In most cases, such as when passing parameters to functions or storing data in local variables, TObjectPtr automatically converts to raw pointer types. There are a few rare cases, such as those described above, where you will have to perform minor code modifications, but most projects will not need to do this.

Optional Conversion Tool

UE5EA includes UnrealObjectPtrTool, a program that automatically converts engine-visible raw pointer properties to the TObjectPtr system. You can find it in the Engine/UE5/Programs/UnrealObjectPtrTool/ section of the solution hierachy in your code IDE. The source code resides in Engine/Source/Programs/UnrealObjectPtrTool/.

This optional program's purpose is to expedite the process of converting your code from raw pointers to the TObjectPtr system. It will update UPROPERTY variables in class and struct definitions within your header files, but will not make all of the necessary changes to your source code as described above; you will still need to make those adjustments manually and ensure that your project compiles before using UnrealObjectPtrTool.

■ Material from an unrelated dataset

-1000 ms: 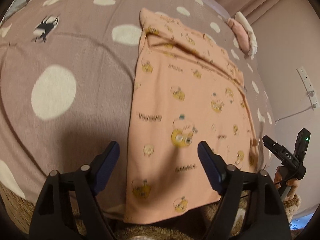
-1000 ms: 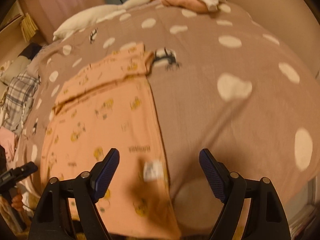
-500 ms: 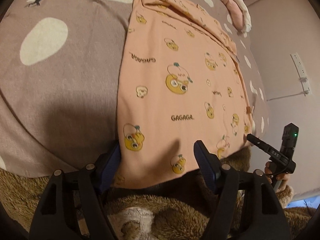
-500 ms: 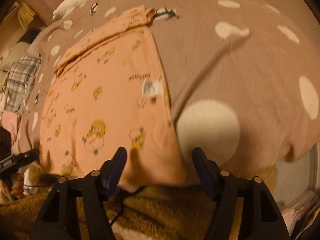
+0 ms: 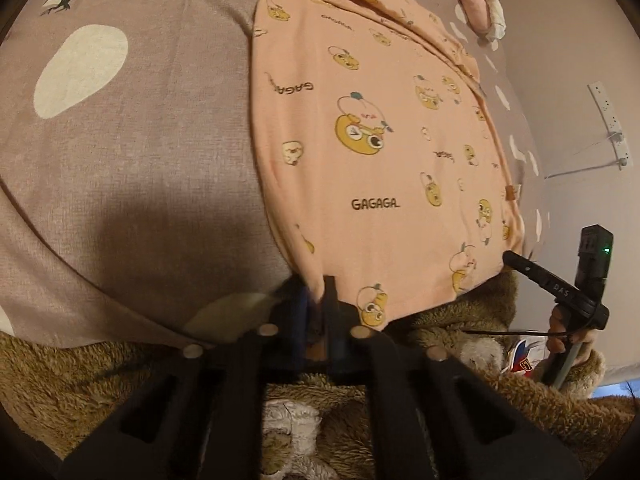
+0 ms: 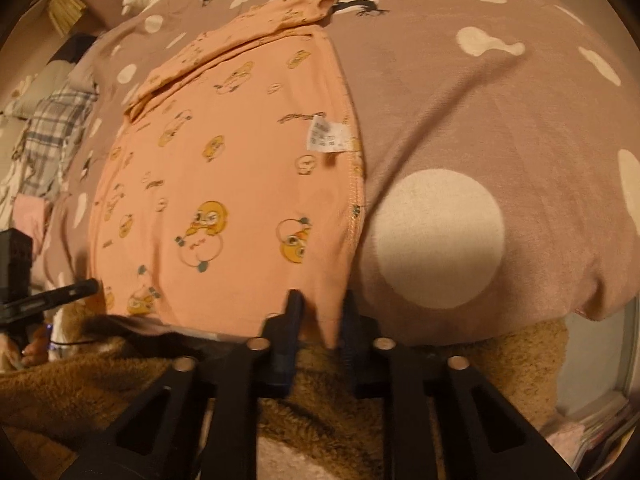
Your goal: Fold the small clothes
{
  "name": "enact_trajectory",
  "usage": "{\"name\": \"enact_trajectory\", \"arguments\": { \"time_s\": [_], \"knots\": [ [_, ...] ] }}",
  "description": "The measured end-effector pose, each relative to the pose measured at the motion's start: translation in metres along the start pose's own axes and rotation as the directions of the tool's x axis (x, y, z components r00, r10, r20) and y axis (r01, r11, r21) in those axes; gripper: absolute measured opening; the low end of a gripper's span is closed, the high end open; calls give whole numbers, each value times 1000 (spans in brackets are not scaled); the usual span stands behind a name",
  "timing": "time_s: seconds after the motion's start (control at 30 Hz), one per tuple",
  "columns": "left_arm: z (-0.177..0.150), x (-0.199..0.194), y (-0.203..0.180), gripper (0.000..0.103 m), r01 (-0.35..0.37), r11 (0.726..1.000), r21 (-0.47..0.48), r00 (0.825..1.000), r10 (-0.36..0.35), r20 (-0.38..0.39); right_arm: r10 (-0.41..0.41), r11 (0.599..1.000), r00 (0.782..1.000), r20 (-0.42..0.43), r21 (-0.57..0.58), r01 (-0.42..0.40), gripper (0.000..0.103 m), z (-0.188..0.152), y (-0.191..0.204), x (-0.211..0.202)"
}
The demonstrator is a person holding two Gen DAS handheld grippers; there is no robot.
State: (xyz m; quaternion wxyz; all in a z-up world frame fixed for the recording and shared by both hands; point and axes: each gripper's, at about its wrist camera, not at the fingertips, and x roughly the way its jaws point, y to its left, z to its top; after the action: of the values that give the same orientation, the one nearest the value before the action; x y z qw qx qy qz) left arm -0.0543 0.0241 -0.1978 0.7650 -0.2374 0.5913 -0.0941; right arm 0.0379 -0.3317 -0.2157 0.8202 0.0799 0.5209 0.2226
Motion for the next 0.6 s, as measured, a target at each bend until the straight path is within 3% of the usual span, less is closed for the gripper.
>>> {"name": "enact_trajectory", "arguments": {
  "time_s": [0.13, 0.33, 0.47, 0.6],
  "knots": [
    [5, -11, -3, 5, 81, 997, -19, 996, -80, 31, 85, 996, 996, 35, 7, -85, 12, 10, 3, -12],
    [26, -32, -7, 4, 207, 978, -35, 973, -203, 107, 216, 974, 965, 148, 35, -223, 11, 40, 0, -33],
    [49, -37, -8, 4, 241, 969, -48, 961, -231, 151, 203, 976, 952, 229, 37, -216, 11, 68, 1, -38],
    [75, -33, -2, 5, 267, 959, -94, 952, -248, 177, 196, 970, 951, 241, 95, -225, 11, 93, -9, -25]
  ]
}}
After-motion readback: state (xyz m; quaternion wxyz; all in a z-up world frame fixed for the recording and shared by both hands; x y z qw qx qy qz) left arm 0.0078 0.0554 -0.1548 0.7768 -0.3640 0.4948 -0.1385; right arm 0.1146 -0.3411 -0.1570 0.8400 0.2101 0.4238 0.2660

To use UnrealObjectPtrTool, follow these steps:

  1. Compile, cook, and run your project in UE5EA. This includes both editor and game builds.

  2. Identify and record the path to the Unreal Header Tool (UHT) log file from your editor build. This file is a byproduct of the compilation process. We will refer to this path as UHT_LOG_PATH.

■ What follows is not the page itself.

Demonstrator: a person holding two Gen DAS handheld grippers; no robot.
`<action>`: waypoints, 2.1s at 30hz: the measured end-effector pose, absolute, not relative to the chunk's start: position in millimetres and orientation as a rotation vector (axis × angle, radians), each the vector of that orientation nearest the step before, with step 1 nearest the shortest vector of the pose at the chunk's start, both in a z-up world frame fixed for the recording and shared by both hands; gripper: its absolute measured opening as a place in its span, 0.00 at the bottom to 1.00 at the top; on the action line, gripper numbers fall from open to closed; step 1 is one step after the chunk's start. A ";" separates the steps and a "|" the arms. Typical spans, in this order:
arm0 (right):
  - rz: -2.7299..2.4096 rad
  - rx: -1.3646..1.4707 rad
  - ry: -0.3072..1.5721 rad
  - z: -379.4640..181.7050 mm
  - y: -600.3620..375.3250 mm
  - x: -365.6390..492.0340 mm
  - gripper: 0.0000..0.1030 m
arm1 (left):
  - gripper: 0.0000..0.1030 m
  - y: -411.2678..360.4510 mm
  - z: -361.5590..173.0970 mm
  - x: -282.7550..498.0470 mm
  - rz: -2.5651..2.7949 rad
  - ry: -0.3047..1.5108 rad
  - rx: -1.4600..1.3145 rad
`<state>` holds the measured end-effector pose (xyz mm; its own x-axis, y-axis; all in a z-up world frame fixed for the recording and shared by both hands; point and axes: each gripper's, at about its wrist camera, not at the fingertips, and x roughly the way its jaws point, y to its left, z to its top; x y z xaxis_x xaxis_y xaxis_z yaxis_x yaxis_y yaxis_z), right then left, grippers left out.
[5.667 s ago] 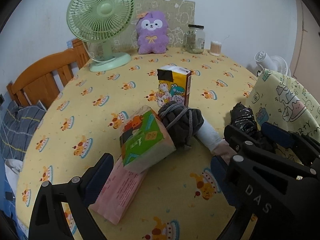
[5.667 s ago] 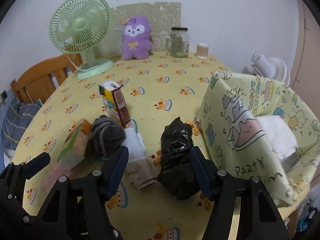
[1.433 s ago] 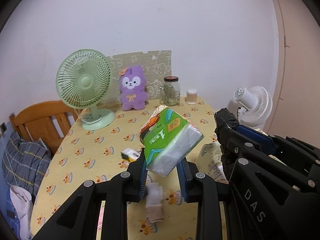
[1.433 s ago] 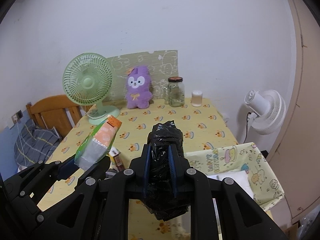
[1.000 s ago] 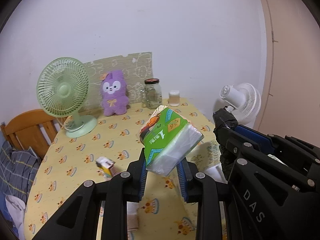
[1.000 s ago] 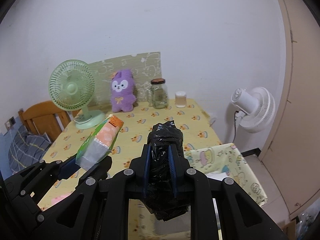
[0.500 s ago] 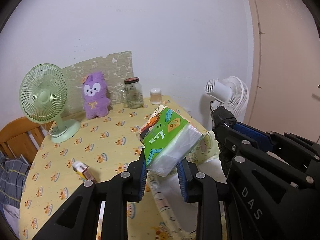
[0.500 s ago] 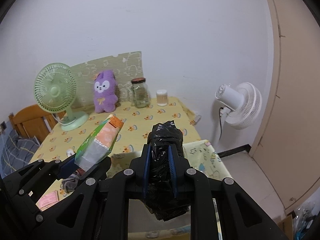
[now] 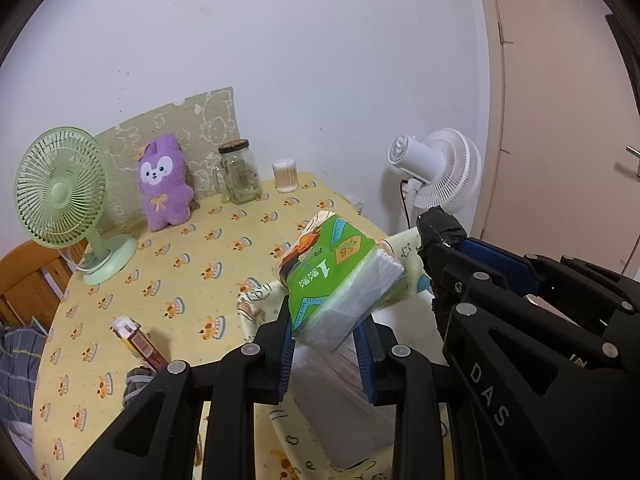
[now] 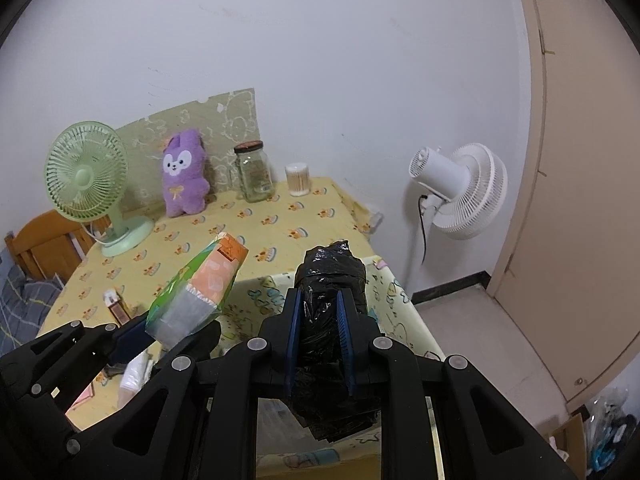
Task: Organize soft objects
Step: 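Carry the tissue pack with the left tool while the right tool carries the black bag to the paper box, then lower both items into the paper box and open both tools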
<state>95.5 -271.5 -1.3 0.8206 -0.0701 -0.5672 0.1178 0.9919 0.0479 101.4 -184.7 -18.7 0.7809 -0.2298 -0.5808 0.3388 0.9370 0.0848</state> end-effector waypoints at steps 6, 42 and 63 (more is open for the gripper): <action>-0.121 0.089 0.633 -11.9 -279.8 100.0 0.20 | 0.30 -191.0 -29.6 107.9 -0.335 0.645 0.193; -0.108 0.096 0.662 -13.0 -262.2 105.5 0.82 | 0.89 -172.0 -26.3 110.5 -0.315 0.668 0.187; -0.100 0.070 0.577 15.6 -215.0 74.5 0.89 | 0.95 -125.8 0.0 80.5 -0.277 0.595 0.181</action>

  3. Create an empty changelist to hold the header files that UnrealObjectPtrTool modifies. Record the changelist ID; we will refer to this ID as UPGRADE_CL.

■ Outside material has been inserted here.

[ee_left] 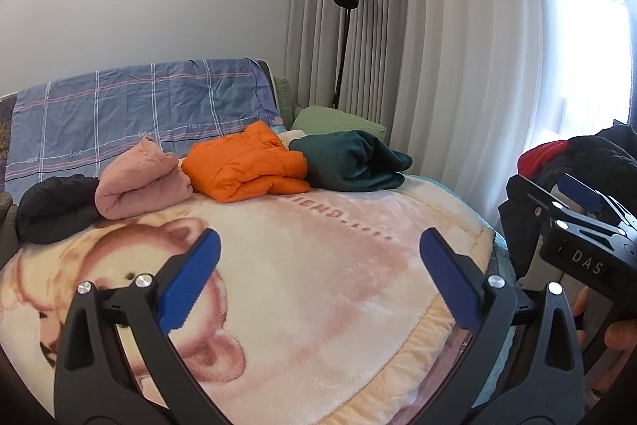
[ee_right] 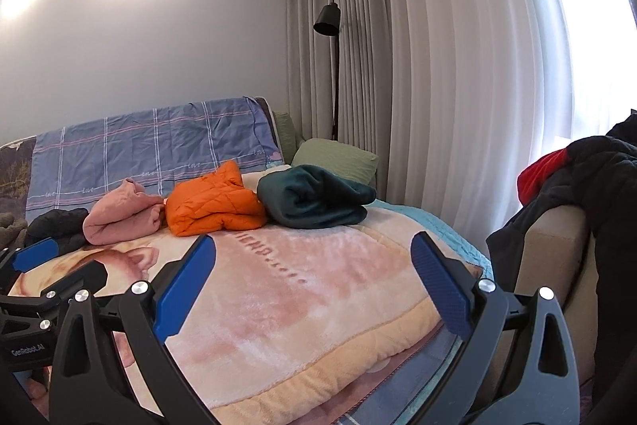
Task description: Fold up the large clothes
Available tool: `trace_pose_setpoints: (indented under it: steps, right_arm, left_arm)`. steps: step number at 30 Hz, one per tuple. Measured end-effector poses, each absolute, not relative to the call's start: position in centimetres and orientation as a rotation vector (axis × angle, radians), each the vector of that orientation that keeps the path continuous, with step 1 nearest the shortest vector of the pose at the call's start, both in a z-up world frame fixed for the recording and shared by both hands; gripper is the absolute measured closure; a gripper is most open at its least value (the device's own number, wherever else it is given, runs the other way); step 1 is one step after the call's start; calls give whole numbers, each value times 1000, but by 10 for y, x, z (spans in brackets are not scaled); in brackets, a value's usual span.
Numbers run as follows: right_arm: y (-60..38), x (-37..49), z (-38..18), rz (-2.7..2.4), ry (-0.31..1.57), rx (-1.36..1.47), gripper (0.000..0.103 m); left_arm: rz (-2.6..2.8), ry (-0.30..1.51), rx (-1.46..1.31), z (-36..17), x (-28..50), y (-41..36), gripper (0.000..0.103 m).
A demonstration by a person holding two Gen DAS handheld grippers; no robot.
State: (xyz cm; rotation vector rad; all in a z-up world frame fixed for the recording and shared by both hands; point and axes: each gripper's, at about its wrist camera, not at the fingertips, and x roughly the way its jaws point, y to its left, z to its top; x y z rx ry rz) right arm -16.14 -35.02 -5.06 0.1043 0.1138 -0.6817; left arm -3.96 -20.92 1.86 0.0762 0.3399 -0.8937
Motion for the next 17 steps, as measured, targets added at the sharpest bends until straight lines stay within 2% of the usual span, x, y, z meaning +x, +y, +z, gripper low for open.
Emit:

  4. Build the UnrealObjectPtrTool executable. In ushell: .build program UnrealObjectPtrTool.

  5. Run UnrealObjectPtrTool executable. In ushell:

    .run program UnrealObjectPtrTool -- UHT_LOG_PATH -SCCCommand="p4 edit -c UPGRADE_CL {filenames}"
  6. Verify that your workspace compiles, cooks, and runs, as you did in step 1, with the modified files.

PhysX and Chaos Physics Systems

UE5 uses the Chaos Physics engine for physical simulation, replacing PhysX as the default. Although PhysX still exists in UE5 Early Access, it will be removed in a later release. Physics simulation under Chaos Physics behaves differently from PhysX, requiring developers to make adjustments in order to see consistent behavior.

The physics tick rate will change for any newly created projects by default. The tick rate change will be accessible from Tick Async Physics within Project Settings. This new feature will simulate Physics on its own thread instead of on the Game Thread.

  • This change improves determinism by running physical simulation updates at a fixed rate.

  • As a result of having a fixed update rate, networked physics simulation is easier to keep synchronized because client and server systems run at the same interval.

  • No longer running on the Game Thread means that there is a potential delay between input to the physics system from the Game Thread and the physics system's reaction to that input. Developers must account for this delay to avoid unpredictable behavior in projects where gameplay logic relies heavily on physics simulation. Running Physics-heavy gameplay code in C++ callbacks which execute on the Physics Thread can mitigate this, but will require modifying project code to use this approach.

Although PhysX will eventually be removed from UE5, UE5EA users can still compile from source with PhysX enabled if necessary.